In an appeal to disgruntled Tory 2019 voters, Ms Rayner also hailed Boris Johnson’s levelling-up agenda, saying the former PM was “onto something”.
She added: “The problem is that the Tories then decided not to do that, hollowed out and took money under the guise of austerity from those areas and then created this Dragon’s Den bidding process where councils spent millions of pounds bidding against each other for little pots of their own money back.”
Meanwhile, Sir Keir said the Tories have “beat the hope out of people over the last 14 years”.
He said: “We’ve got to give people hope. Hope that politics can change, that we can return to a place where promises matter, where values and standards in public life matter.”
“That is one reason why we came to Dudley to launch this campaign, because of course it was right here that the former prime minister, or former, former prime minister to be accurate, gave his big levelling-up speech.”

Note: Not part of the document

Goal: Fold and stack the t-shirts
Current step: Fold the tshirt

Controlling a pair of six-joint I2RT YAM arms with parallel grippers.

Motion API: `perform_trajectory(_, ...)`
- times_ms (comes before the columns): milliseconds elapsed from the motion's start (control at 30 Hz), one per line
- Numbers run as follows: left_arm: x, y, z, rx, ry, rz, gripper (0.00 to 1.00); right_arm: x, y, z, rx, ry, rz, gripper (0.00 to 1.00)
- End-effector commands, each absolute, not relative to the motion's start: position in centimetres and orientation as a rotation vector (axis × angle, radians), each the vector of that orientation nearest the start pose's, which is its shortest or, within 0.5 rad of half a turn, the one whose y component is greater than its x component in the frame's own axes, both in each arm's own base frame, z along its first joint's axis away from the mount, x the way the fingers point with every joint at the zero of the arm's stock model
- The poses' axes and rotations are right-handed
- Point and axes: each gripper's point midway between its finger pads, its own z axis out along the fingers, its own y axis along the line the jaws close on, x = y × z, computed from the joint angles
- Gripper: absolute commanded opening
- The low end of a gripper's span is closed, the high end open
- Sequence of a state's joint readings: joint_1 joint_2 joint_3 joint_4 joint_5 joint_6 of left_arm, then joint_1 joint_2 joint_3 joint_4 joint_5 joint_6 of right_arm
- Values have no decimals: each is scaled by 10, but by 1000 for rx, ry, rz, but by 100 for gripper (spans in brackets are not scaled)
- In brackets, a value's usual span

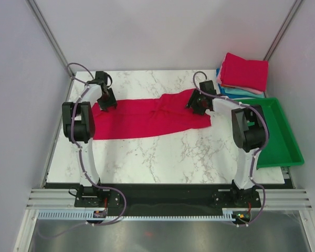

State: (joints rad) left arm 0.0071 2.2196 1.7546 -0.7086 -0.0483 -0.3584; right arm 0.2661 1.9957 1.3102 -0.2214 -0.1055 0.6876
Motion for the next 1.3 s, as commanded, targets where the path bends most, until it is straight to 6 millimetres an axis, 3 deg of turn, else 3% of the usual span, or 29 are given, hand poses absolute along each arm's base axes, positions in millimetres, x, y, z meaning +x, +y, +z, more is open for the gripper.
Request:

Ms Rayner has faced scrutiny about whether she paid the right amount of tax on the 2015 sale of her council house due to confusion over whether it was her principal residency.
She has rejected suggestions in a book by former Tory deputy chair Lord Ashcroft that she failed to properly declare her main home.
The unauthorised biography alleges that the MP for Ashton-under-Lyne bought her former council house, in Vicarage Road in Stockport, Greater Manchester, with a 25 per cent discount in 2007 under the right-to-buy scheme.
The former carer is said to have made a £48,500 profit when selling the house eight years later.
Government guidance says that a tenant can apply to buy their council home through the right-to-buy scheme if it is their “only or main home”.
Her husband was listed at another address in Lowndes Lane, about a mile away, which had also been bought under the right-to-buy scheme.
In the same year as her wedding, Ms Rayner is said to have re-registered the births of her two youngest children, giving her address as where her husband resided.
Ms Rayner has insisted that Vicarage Road was her “principal property” despite her husband living elsewhere at the time, but neighbours have reportedly disputed her claim that she lived apart from her husband.
Tax experts have estimated that, while Ms Rayner may not have owed anything in capital gains tax following the sale depending on her residency situation, there are circumstances in which she could have owed as much as £3,500 to the taxman.